Jack quickly cut his prayer short and shoved the rosary back underneath his hole-riddled jacket. He snapped angrily, though faint traces of flustered embarrassment weren’t left entirely abandoned. “Shut it, Poet, I don’t need-”

“No, I’m not trying to- Sorry. I didn’t mean it offensively.”

“Good. Then let’s not talk about it.”

“I just don’t see Christians who actively practice witchcraft all that-”

“I said drop it.”

The raccoon clicked his tongue in response. “Certainly.” Poet couldn’t keep himself from tumbling through the mental gymnastics one would have to perform in order to believe both in the Bible and in the provable magical world. One could argue that divine miracles were vaguely magical, but the would-be procyon philosopher changed the subject after theology started giving him a headache. “Do you know where we are?”

“I don’t know. They don’t have ‘Welcome to Massachusetts' signs on the railway.”

“I don’t think Maine borders Massachusetts.”

“Either way, your guess is as good as mine. We haven’t really stopped anywhere. I did get in contact with a couple of guys from the Pack of Cards. They’ll be able to set me up with transportation in Boston. You can probably get back to New York City pretty easily-”

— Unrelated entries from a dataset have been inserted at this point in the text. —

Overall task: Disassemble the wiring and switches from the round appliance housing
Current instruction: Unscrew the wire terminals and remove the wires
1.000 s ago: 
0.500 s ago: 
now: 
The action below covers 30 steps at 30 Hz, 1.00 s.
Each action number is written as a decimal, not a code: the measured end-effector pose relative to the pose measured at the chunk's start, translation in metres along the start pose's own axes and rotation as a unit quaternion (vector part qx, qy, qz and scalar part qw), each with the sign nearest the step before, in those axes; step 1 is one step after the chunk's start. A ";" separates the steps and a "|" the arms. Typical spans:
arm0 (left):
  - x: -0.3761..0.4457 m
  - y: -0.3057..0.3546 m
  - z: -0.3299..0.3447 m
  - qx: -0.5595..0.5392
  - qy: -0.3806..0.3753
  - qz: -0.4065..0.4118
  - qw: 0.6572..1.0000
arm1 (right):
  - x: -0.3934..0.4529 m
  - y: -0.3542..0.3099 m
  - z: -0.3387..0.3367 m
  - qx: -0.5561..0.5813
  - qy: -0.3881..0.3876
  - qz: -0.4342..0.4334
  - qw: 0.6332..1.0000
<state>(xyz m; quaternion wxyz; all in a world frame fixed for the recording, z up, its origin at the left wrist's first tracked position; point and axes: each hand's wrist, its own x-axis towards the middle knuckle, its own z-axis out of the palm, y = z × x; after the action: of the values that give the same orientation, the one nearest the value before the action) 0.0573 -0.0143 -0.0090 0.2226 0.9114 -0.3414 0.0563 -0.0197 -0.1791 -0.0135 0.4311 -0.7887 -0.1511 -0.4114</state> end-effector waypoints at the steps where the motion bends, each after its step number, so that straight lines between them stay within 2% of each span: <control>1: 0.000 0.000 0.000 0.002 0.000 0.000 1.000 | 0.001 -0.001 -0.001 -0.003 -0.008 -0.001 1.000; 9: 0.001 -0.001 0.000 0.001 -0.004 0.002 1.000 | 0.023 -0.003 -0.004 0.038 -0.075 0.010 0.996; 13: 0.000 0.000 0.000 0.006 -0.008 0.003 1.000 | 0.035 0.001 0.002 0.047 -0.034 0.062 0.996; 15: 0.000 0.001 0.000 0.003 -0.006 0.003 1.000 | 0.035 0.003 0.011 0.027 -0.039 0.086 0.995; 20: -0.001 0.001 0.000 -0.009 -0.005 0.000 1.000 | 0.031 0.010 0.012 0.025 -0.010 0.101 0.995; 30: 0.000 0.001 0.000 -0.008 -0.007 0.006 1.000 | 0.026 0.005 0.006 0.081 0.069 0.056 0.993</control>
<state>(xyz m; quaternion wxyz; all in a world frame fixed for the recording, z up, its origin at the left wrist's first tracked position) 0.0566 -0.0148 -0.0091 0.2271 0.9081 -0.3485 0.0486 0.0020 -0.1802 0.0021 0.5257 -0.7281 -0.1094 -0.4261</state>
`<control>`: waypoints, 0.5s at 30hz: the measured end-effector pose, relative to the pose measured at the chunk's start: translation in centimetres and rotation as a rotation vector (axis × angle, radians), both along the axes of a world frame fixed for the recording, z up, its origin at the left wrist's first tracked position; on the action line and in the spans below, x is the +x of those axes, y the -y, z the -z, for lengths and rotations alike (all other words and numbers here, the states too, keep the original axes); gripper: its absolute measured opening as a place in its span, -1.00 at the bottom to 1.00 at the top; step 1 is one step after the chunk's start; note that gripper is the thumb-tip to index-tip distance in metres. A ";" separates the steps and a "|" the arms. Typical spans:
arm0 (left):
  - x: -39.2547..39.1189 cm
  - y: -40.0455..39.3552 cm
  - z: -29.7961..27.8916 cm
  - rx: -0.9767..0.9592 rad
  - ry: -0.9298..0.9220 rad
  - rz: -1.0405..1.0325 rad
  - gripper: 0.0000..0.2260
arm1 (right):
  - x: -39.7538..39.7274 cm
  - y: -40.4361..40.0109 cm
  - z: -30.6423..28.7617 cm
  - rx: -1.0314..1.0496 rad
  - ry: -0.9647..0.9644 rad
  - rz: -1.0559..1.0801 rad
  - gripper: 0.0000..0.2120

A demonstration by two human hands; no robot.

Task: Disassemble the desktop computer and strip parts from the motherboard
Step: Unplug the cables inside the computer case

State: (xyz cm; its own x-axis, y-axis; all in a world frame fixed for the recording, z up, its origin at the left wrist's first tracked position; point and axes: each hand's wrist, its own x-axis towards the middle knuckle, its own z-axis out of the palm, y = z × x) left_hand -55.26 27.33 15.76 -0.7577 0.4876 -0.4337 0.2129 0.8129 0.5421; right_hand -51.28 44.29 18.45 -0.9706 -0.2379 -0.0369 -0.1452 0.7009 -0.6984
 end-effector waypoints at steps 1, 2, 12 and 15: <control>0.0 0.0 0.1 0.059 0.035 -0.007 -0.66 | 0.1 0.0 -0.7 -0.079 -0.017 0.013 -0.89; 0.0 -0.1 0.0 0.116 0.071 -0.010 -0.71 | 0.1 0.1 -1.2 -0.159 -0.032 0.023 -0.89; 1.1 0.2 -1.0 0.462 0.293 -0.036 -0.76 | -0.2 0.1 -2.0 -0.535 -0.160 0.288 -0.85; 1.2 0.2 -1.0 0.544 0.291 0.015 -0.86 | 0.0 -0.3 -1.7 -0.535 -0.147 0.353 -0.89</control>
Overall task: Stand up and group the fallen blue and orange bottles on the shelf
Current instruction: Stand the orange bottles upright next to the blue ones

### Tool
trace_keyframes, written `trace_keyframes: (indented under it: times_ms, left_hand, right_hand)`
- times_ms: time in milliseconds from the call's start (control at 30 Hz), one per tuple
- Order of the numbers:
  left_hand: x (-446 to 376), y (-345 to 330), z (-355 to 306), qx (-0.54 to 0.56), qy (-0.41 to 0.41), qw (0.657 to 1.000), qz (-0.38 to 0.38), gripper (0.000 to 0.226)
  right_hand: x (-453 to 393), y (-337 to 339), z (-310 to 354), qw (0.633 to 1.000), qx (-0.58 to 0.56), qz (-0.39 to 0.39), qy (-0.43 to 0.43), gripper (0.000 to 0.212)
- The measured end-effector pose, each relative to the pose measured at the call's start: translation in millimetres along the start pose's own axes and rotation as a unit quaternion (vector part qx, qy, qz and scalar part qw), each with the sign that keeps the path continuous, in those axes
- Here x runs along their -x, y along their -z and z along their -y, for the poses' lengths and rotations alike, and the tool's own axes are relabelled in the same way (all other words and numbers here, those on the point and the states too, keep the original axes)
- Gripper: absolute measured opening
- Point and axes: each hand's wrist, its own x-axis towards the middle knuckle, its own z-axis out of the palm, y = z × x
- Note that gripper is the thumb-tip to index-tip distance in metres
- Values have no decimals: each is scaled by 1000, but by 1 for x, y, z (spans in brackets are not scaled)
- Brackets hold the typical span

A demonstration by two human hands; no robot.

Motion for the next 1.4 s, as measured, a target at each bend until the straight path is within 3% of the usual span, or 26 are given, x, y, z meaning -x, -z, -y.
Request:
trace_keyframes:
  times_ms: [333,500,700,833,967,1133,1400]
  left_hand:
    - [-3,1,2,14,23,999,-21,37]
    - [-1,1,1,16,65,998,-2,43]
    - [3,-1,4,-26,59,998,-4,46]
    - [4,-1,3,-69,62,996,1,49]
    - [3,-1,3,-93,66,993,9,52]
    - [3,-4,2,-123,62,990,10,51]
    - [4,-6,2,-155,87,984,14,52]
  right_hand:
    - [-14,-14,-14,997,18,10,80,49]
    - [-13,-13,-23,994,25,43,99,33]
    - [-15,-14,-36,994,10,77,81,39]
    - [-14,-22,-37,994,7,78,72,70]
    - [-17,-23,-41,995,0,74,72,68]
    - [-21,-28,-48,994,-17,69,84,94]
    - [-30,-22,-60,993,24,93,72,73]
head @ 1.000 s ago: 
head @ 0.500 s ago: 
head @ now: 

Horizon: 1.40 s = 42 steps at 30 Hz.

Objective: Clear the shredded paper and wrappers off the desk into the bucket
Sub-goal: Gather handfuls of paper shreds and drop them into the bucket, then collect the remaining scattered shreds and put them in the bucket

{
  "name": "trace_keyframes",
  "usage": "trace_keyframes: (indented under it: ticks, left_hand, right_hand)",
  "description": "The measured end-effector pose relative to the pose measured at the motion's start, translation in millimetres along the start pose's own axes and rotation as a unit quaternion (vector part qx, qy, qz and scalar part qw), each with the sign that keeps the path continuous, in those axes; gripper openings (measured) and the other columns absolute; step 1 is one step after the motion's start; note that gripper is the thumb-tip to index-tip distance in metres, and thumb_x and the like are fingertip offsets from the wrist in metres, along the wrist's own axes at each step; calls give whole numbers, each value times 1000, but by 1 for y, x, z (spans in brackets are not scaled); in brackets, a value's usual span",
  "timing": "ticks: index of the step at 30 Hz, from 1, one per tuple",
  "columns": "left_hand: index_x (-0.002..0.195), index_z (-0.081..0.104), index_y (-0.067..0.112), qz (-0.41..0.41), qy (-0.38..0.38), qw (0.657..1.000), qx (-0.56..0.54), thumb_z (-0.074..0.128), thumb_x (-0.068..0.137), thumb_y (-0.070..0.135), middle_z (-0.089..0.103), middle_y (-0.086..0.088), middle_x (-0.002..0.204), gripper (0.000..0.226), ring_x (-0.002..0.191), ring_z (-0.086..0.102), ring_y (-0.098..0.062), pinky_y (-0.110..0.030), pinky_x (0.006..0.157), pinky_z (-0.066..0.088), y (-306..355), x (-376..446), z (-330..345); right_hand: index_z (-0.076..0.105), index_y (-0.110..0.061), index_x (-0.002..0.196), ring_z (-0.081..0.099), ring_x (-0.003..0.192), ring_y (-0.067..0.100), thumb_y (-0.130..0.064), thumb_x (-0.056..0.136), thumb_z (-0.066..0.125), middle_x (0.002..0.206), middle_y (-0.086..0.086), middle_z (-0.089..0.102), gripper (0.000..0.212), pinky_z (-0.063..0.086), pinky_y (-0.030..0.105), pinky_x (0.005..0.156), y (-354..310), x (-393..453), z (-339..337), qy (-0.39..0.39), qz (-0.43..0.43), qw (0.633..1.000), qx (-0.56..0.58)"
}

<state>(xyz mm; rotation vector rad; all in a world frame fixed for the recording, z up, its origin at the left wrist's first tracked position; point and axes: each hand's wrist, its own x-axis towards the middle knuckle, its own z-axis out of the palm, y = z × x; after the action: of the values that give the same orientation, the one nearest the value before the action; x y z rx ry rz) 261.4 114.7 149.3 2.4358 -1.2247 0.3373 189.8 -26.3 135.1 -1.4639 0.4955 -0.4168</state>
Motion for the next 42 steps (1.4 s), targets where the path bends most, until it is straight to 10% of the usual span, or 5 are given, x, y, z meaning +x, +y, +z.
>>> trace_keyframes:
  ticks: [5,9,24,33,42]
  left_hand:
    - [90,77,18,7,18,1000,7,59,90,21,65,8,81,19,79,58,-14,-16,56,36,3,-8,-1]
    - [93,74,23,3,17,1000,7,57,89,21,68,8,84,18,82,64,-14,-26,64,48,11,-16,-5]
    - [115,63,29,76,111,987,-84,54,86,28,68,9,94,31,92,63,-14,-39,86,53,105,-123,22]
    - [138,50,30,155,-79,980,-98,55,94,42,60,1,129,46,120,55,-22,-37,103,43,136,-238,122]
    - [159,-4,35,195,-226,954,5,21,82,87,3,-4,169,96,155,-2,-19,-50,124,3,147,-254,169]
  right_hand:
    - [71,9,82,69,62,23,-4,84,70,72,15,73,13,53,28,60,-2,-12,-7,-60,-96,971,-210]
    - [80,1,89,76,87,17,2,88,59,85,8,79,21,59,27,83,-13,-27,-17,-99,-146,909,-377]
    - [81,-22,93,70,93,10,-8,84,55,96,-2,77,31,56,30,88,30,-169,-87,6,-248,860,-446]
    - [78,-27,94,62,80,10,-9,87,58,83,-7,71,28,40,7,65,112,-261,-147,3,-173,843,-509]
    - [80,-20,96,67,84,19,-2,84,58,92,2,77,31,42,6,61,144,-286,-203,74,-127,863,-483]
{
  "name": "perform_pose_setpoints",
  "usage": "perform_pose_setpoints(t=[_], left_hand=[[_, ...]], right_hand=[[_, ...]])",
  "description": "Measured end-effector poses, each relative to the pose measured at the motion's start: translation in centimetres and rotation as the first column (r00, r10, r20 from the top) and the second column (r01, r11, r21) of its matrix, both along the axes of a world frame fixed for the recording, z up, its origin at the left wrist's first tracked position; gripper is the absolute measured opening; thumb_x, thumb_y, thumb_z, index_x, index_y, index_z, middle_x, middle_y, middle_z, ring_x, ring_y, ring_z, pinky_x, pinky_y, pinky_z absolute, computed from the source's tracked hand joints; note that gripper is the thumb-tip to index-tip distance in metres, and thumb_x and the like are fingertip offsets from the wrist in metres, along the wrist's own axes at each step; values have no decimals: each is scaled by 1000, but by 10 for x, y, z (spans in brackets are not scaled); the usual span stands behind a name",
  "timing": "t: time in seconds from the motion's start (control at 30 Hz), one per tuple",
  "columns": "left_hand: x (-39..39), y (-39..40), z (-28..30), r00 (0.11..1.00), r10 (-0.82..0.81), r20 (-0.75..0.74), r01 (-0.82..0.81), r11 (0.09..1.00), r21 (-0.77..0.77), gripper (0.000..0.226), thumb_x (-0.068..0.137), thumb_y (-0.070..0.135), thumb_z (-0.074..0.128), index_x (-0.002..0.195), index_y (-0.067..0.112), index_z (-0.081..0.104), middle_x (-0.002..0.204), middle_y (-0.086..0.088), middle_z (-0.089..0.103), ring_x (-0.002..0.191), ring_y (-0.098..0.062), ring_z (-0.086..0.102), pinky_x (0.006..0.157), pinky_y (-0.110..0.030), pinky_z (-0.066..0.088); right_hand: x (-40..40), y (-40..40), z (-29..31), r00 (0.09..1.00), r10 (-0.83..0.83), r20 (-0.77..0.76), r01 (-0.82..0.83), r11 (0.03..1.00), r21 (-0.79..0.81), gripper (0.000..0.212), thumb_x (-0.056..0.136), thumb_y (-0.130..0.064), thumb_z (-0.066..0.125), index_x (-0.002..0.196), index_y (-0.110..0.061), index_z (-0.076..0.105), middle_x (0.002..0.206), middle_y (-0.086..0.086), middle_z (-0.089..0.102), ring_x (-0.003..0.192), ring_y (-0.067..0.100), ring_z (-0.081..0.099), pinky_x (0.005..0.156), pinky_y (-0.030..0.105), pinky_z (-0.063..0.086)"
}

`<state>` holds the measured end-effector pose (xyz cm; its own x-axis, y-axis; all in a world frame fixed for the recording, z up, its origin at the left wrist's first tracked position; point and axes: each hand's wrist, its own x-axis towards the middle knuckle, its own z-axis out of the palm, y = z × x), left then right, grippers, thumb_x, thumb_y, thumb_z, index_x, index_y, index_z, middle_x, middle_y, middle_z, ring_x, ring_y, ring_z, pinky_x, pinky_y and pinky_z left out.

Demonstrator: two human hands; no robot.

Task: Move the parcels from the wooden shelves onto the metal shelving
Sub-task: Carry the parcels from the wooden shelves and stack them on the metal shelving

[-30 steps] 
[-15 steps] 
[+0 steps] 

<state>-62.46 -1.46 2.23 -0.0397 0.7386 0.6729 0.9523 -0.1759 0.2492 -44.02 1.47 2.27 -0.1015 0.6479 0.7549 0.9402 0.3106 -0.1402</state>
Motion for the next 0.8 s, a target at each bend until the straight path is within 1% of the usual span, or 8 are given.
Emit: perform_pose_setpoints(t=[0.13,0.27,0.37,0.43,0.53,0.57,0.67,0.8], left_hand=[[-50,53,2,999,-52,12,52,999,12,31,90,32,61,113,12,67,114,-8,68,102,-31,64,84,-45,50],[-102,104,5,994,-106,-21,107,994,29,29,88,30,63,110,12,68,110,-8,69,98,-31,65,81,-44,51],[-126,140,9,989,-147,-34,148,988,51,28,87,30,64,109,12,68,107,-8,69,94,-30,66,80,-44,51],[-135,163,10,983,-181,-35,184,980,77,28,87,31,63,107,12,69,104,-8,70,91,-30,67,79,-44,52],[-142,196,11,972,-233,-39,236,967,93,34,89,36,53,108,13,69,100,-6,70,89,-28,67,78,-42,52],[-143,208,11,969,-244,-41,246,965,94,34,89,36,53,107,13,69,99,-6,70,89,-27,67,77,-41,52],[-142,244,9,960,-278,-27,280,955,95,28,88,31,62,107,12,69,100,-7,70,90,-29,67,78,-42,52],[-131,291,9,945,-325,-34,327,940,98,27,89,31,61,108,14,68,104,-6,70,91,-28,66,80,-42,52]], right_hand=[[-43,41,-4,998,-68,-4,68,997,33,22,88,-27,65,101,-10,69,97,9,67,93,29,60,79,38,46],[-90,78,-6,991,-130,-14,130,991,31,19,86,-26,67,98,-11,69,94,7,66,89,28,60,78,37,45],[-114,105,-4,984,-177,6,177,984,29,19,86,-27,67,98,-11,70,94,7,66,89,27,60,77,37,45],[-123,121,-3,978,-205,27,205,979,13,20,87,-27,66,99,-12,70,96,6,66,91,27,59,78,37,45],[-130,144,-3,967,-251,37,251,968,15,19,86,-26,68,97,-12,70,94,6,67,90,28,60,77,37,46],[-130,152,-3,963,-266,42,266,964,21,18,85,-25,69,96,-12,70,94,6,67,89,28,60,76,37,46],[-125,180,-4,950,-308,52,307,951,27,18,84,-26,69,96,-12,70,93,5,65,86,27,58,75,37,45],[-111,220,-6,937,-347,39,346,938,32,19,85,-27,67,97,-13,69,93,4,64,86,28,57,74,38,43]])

“You can just call it ‘New York.’”

Jack exhaled, diffusing the ever-persistent urge to blow up at the raccoon. “Either way. We’ll have to jump off the train before we get to Boston, but I imagine we could take a taxi or something to Bunker Hill- I told them to meet up at Bunker Hill. It’s not downtown.”

“Wonderful! Then I can just drive back to my apartment in New York.”

“Or do whatever, I don’t care-”

“Except I can’t. Because you wrecked my car.”

Against all odds, Jack’s anger waned when such a comment normally caused it to wax. Poet thought for one fleeting moment that the alligator sounded guilty. “We can buy you a new car, I don’t think the Pack will have a problem with the funds-”

“It’s OK- Actually, no, I will be penciling that note in for later. I would love a free car. But don’t feel compelled to worry about that right now.”

“Yeah, I don’t think I have the time to go car shopping with you.” Poet blinked in confusion, utterly stunned that the alligator attempted sarcasm. He crawled on the creaking iron floor towards the alligator, sitting off to the side of the open train car door in order not to look too conspicuous to passers-by. The mammal sat cross-legged next to the reptile, realizing that the gator was easily twice his size; more in weight than in terms of height, but there was easily a foot of distance between the two. Both of the animals leaned their backs into a stack of crates. “So I guess you’ve changed your mind about letting me tag along on this little adventure?”

Jack’s voice rose once more. “I kind of thought you’d pick up on that hint after I left you at the motel-”

“And stole my car. Yes, I remember.”

The alligator suddenly snapped. “Is that supposed to change my mind?”

Poet shrugged. “Eh… I suppose you’re right.” The countryside passed by in silence, and the raccoon made a second attempt. “I’d like to convince you otherwise.”

Jack turned away. “I don’t know what you think you’re going to accomplish. I’m probably not going wherever your friend went. She sure as shit isn’t going to Mexico-”

The white streak of fur above the right side of the raccoon’s mask curved upward in an inquisitive arch. “Mexico? Now that’s a destination.”

The sky looks stunning over a dusty plain.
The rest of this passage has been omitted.